Le temps de travail, premier facteur
Les femmes travaillent en volume annuel environ 9,3 % de moins que les hommes. Elles sont plus souvent en emploi à temps partiel et connaissent davantage d’interruptions de carrière. Résultat : même à poste et durée identiques, l’écart de salaire net persiste à 14,2 %. Et lorsque l’on compare strictement le même emploi dans le même établissement, cet écart tombe à 3,8 %. Pas nul pour autant.
Des métiers et secteurs très différents
Les femmes se concentrent dans des secteurs historiquement moins rémunérateurs : secrétariat, soins à la personne, aide sociale. Ces métiers, souvent à forte dominante féminine, offrent des grilles salariales inférieures à celles des secteurs masculins comme la construction ou le transport. En 2023, les femmes représentent 42 % des postes salariés du privé mais seulement 24 % des 1 % des postes les mieux rémunérés. L’accès aux fonctions dirigeantes reste limité, même si la part des femmes cadres est passée de 23 % en 1995 à 38 % en 2023.
Les situations qui creusent encore l’écart
Certains profils féminins subissent des inégalités bien plus marquées que la moyenne.
L’âge joue un rôle non négligeable : à travail équivalent, l’écart entre femmes et hommes est de 4,3 % chez les moins de 25 ans, contre 24,9 % chez les plus de 60 ans. La maternité accentue cette trajectoire divergente.
- Les femmes sans enfant gagnent 13,8 % de moins que les hommes.
- Les mères de deux enfants voient cet écart grimper davantage.
- Les mères de trois enfants ou plus gagnent 40,9 % de moins que les hommes.
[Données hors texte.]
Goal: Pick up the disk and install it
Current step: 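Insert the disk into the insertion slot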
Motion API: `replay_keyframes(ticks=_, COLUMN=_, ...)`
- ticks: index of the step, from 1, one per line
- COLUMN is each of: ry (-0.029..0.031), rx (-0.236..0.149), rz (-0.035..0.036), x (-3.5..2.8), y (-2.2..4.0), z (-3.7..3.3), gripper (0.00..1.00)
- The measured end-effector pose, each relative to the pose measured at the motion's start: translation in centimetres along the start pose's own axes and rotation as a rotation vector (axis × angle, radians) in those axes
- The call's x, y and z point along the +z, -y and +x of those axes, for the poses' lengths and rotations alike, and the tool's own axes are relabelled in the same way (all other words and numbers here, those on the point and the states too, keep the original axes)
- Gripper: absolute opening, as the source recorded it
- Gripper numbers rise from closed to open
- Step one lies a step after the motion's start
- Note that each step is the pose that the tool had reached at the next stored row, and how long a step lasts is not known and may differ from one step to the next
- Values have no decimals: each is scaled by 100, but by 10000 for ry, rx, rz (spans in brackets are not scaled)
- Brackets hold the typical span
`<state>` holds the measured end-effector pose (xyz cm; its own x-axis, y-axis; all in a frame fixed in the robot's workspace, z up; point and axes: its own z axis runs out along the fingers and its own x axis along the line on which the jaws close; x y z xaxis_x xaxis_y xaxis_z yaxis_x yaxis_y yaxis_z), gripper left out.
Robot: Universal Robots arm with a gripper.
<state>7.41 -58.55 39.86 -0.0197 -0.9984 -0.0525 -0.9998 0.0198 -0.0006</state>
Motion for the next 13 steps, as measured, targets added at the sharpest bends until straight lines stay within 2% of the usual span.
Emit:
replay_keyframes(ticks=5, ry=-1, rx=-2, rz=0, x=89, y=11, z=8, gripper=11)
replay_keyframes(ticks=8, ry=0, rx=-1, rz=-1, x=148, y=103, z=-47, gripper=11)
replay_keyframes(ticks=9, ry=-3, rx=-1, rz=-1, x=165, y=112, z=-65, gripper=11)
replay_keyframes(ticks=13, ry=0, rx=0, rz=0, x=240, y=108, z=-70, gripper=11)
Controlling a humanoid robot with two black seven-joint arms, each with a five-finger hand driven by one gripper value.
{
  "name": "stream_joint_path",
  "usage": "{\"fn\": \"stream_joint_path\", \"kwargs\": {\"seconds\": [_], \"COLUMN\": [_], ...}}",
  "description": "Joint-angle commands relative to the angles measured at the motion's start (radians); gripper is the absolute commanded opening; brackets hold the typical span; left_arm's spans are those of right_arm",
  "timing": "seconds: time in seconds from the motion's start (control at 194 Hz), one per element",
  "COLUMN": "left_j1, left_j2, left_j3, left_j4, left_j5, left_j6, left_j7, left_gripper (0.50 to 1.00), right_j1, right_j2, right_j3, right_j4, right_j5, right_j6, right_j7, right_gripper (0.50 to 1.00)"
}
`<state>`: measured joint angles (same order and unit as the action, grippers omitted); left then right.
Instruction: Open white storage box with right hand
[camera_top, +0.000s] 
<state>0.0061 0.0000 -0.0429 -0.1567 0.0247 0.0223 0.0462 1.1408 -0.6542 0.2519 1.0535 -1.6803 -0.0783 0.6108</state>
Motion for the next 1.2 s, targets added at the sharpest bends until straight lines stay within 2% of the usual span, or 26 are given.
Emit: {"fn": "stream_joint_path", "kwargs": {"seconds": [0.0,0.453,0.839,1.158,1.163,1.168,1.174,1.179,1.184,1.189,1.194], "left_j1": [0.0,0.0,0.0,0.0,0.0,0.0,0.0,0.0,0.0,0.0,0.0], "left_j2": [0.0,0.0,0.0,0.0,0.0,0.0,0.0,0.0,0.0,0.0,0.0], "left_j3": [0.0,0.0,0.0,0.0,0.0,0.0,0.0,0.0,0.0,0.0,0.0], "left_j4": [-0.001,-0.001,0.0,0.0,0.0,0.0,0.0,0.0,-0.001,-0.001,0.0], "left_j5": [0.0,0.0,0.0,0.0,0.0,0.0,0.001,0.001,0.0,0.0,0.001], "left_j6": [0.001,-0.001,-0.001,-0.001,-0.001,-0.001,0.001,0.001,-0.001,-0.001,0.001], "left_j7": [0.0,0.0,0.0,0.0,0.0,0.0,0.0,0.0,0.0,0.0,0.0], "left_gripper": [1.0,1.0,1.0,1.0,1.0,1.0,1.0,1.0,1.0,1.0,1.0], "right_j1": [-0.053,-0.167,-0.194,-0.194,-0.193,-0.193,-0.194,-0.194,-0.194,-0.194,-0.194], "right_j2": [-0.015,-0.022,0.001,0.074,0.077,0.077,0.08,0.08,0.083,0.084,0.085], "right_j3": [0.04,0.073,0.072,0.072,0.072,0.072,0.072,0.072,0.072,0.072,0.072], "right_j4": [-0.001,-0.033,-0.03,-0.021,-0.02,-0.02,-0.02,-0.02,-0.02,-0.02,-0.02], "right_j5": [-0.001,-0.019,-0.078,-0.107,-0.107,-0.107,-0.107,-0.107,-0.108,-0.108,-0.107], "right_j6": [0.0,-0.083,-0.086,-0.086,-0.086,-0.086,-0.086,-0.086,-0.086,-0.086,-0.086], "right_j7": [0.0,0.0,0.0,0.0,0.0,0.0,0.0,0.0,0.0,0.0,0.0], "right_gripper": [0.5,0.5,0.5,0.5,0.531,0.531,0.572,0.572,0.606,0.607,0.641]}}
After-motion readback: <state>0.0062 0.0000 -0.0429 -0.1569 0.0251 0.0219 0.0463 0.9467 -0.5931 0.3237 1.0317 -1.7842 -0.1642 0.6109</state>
Pour les cheffes d’entreprise, la grossesse soulève aussi des questions pratiques souvent méconnues (indemnités, continuité d’activité, démarches administratives) que détaille le carnet maternité pour entrepreneuses.
La taille de l’entreprise compte aussi et de façon surprenante : l’écart est de 7,2 % dans les structures de moins de 10 salariés et monte à 17,3 % dans les très grandes entreprises. Plus l’organisation est vaste, plus les postes très rémunérateurs existent et plus ils sont occupés par des hommes.
L’écart salarial se réduit : à quelle vitesse ?

La bonne nouvelle existe. Entre 1995 et 2023, les inégalités de revenu salarial ont diminué d’un tiers. Depuis 2019, la baisse s’est accélérée à environ 1 % par an, portée par deux dynamiques : les femmes travaillent davantage à temps plein et accèdent à de meilleures rémunérations dans un contexte d’inégalités économiques, notamment grâce à la hausse de leur part dans les postes cadres.
Le chemin reste long mais la tendance est claire. À ce rythme, plusieurs décennies seront encore nécessaires pour atteindre une parité salariale réelle. Ce que les chiffres ne disent pas toujours, c’est que derrière les statistiques se cachent des choix souvent contraints : organisation familiale, secteurs d’orientation scolaire, normes sociales. Autant de leviers sur lesquels politiques publiques et entreprises peuvent agir dès maintenant.